The company is now moving into the delivery of newspapers on screen, with a focus on a portable, wireless tablet PC. “We believe that devices like the tablet PC will help open up digital editions to the masses,” Miller says. “We need to play in that space.”
A third company entering the arena of digitally distributed print newspapers is Newsworld of Oslo, Norway, which plans to roll out hundreds of vending machines in select markets. “For instance, in the Italian quarters of Los Angeles, we may have 20 to 30 vending machines providing La Stampa, La Repubblica and other Italian and European newspapers,” founder Nils Chr. Trosterud says by email. “In the Asian quarter of L.A., we may have 30 vending machines — also placed in the headquarters of larger Asian corporations — providing the fresh versions of several Japanese, Korean and Singapore newspapers.”
An attack of the clones?
While new media managers welcome the prospect of extending the paper’s print edition to foreign cities, some worry that the on-screen versions may detract from newspaper’s commitment to the Web.

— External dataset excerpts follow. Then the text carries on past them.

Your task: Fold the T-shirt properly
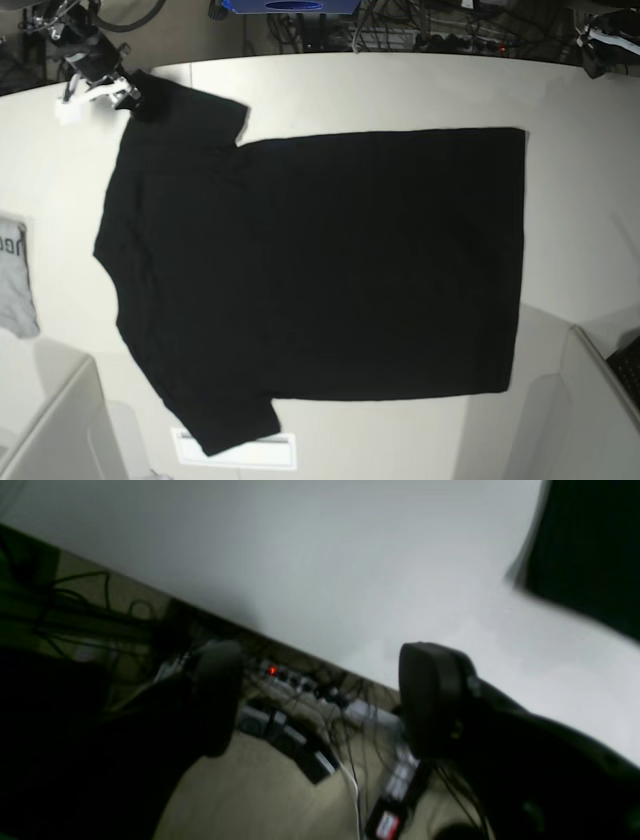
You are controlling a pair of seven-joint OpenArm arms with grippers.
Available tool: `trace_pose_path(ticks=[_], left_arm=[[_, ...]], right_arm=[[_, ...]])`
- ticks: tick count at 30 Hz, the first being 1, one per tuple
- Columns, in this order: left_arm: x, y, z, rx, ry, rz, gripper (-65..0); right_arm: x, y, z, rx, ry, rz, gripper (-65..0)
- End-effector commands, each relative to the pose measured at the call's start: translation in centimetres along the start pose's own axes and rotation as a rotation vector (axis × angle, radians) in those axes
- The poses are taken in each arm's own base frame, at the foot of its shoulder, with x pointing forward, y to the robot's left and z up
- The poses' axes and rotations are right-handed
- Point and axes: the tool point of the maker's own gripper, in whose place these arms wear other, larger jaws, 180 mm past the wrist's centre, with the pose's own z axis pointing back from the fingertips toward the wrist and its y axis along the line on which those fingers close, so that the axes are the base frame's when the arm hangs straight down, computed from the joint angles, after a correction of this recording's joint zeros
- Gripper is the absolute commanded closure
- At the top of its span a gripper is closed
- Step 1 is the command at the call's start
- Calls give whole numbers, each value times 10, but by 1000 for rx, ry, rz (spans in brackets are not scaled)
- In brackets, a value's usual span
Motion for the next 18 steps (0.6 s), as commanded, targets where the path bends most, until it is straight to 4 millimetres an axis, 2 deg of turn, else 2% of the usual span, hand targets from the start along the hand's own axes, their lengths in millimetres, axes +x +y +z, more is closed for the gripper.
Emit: trace_pose_path(ticks=[1, 6, 10, 14, 18], left_arm=[[9, -9, -2, -30, -23, -36, -464], [1, -37, -20, -111, 22, -71, -464], [3, -60, -33, -176, 29, -96, -464], [1, -64, -39, -163, 46, -125, -464], [-2, -61, -39, -154, 57, -128, -464]], right_arm=[[-16, -8, 2, -37, 69, 8, -321], [-17, -6, 0, -32, 70, 7, -320], [-16, -6, 0, -31, 69, 7, -320], [-10, -22, 3, -72, 41, -18, -318], [-4, -39, 7, -154, 35, 51, -318]])
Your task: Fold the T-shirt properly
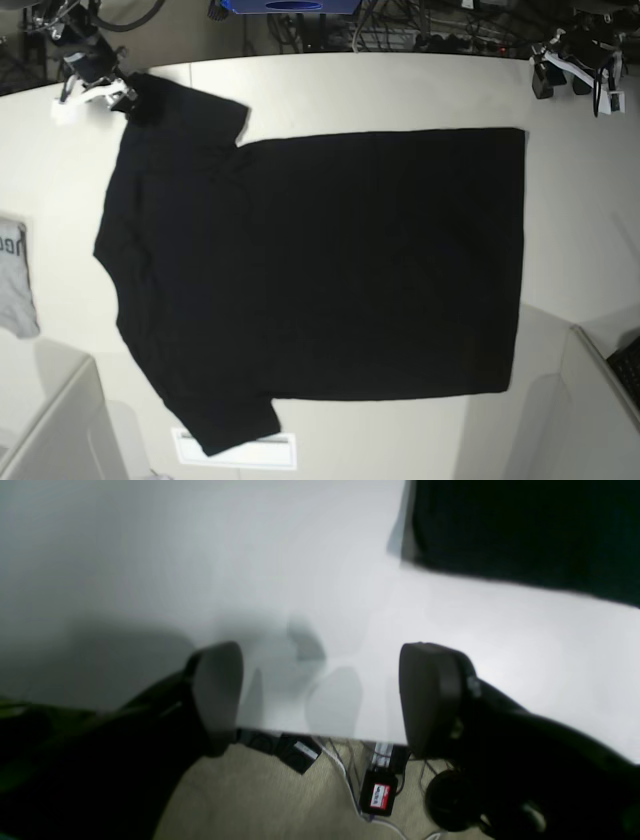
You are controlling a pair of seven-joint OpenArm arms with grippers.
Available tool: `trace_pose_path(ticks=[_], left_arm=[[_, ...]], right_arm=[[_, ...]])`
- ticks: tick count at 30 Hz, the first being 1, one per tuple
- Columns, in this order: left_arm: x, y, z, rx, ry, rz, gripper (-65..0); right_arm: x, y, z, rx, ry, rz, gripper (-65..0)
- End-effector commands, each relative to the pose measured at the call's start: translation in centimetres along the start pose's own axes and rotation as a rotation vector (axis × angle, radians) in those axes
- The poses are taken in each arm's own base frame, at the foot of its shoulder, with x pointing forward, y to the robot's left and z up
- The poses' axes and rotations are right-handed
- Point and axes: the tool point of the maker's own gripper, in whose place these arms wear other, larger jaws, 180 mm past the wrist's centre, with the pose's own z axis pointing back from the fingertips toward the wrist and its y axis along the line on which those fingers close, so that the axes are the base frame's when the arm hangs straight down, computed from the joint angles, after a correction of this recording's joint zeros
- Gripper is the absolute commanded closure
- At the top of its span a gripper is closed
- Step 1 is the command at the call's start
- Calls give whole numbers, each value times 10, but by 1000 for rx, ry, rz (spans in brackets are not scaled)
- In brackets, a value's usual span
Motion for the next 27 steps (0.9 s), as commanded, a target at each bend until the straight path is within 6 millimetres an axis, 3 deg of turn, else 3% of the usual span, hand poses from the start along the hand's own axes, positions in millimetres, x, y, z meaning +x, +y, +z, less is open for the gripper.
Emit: trace_pose_path(ticks=[1, 6, 13, 20, 27], left_arm=[[8, 3, 5, 3, -25, -22, -464], [8, 2, 4, 0, -25, -23, -464], [7, -8, -1, -28, -18, -31, -464], [7, -7, -1, -25, -17, -31, -464], [12, -9, -5, -35, -33, -21, -464]], right_arm=[[-16, -23, 4, -110, 81, 29, -318], [-25, -26, -3, -108, 117, 73, -317], [-45, -25, 0, -85, 217, 102, -251], [-64, -30, 11, -90, 283, 119, -255], [-71, -15, -6, -37, 290, 142, -248]])
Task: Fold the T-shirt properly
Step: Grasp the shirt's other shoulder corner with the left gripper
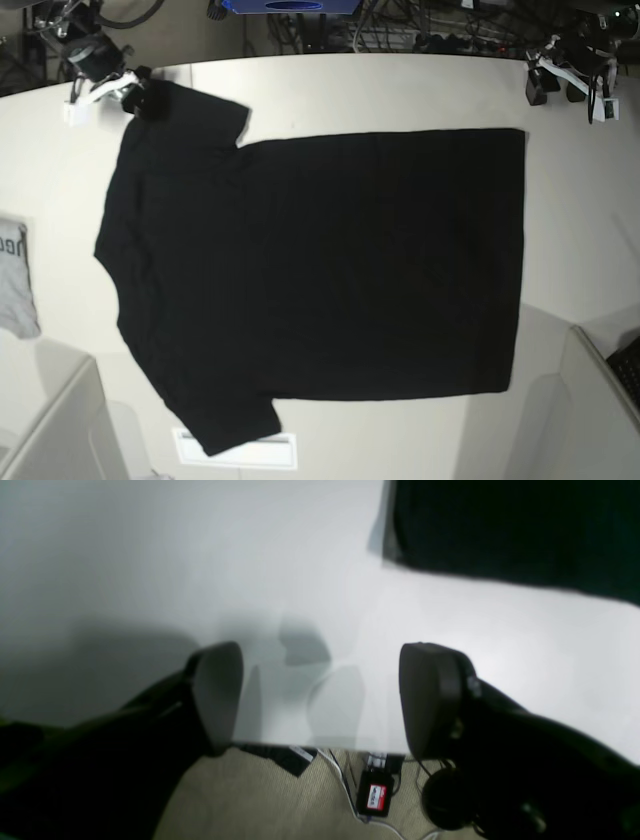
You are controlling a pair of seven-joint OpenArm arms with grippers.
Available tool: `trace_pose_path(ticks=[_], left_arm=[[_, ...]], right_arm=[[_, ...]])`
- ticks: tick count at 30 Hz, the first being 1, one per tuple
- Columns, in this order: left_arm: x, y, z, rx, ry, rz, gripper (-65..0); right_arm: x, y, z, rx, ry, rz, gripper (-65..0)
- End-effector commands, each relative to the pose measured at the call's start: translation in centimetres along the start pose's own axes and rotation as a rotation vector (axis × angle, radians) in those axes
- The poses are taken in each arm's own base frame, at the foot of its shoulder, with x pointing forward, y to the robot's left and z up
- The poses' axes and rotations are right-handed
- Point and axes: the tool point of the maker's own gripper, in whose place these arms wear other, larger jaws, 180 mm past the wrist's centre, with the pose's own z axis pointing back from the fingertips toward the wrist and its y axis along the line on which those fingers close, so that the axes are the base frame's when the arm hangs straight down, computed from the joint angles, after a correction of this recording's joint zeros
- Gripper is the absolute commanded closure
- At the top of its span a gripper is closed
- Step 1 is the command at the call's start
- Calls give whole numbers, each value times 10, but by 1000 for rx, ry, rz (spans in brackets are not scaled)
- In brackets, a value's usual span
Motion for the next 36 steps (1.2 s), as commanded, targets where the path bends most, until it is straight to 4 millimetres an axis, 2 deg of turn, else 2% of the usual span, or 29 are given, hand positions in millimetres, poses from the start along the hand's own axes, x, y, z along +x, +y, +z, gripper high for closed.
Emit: trace_pose_path(ticks=[1, 3, 5, 13, 14, 18, 20, 25, 27, 31, 36], left_arm=[[5, 3, 3, -2, -20, -7, -464], [6, 3, -1, -8, -26, 6, -464], [5, 3, -5, -12, -24, 21, -464], [21, -2, -14, -30, -65, 28, -464], [21, -8, -18, -47, -61, 26, -464], [10, -26, -34, -107, -26, 47, -464], [10, -36, -43, -130, -28, 64, -464], [-1, -40, -59, -138, -3, 168, -464], [-3, -48, -65, -156, 12, 178, -464], [-4, -62, -70, -190, 29, 159, -464], [-9, -69, -72, -201, 31, 179, -446]], right_arm=[[-55, -20, 3, -108, 233, 5, -237], [-55, -20, 2, -106, 232, 3, -153], [-55, -20, 2, -105, 231, 1, 0], [-62, -25, -4, -110, 249, -43, 0], [-62, -25, -4, -109, 250, -42, 0], [-63, -23, -5, -106, 252, -39, 0], [-62, -24, -4, -109, 249, -41, 0], [-62, -26, -2, -112, 252, -37, 0], [-62, -26, -2, -113, 252, -36, 0], [-62, -26, -2, -113, 252, -36, 0], [-61, -27, -2, -114, 252, -32, 0]])
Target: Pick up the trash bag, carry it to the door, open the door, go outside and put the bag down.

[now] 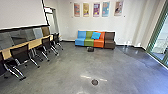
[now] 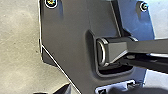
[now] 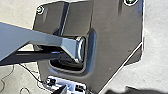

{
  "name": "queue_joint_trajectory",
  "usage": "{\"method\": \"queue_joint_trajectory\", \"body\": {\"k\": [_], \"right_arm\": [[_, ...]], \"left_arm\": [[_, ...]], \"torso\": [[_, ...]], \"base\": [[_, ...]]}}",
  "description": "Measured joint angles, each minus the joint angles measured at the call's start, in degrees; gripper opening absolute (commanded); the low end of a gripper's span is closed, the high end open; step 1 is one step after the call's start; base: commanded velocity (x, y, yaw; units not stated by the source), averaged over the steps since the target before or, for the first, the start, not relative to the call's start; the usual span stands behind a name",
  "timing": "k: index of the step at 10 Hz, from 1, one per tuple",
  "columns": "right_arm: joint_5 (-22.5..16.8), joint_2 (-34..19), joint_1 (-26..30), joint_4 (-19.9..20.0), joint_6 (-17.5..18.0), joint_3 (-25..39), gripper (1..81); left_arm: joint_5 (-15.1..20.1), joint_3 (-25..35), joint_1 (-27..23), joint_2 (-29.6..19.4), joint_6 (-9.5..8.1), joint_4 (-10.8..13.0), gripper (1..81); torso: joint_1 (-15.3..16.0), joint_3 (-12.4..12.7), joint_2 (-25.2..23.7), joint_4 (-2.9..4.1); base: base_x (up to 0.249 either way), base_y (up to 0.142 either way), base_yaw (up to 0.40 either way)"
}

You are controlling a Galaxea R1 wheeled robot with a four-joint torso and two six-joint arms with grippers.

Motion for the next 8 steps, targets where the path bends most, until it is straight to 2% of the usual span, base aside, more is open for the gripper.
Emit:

“It seems ludicrous to me that a news organization might scale back its Web operations in favor of such a user-unfriendly dud of a product,” says the World Online’s Holovaty. “I’d think differently if digital editions weren’t merely replicas of print newspapers. I like the idea of rich-media digital editions that are updated constantly — but that day hasn’t come yet.”
Crosbie, the consultant, believes that digital editions will improve — even flourish — as the technology matures. He notes that some newspaper chains are looking at adding personalized editions that contain targeted advertising and customized editorial content. “It would be even easier to do that digitally than in print,” he observes.
The day may come in a few years when digital editions and Web sites meld the best of both delivery systems into a hybrid of the two, with an online edition that offers breaking news, today’s comics and day-old commentary in a contextualized and personalized format.
But until that day arrives, we’re likely to see tensions between staffed websites and digital editions continue to grow, particularly if more news organizations wall off their free news sites in favor of the clones.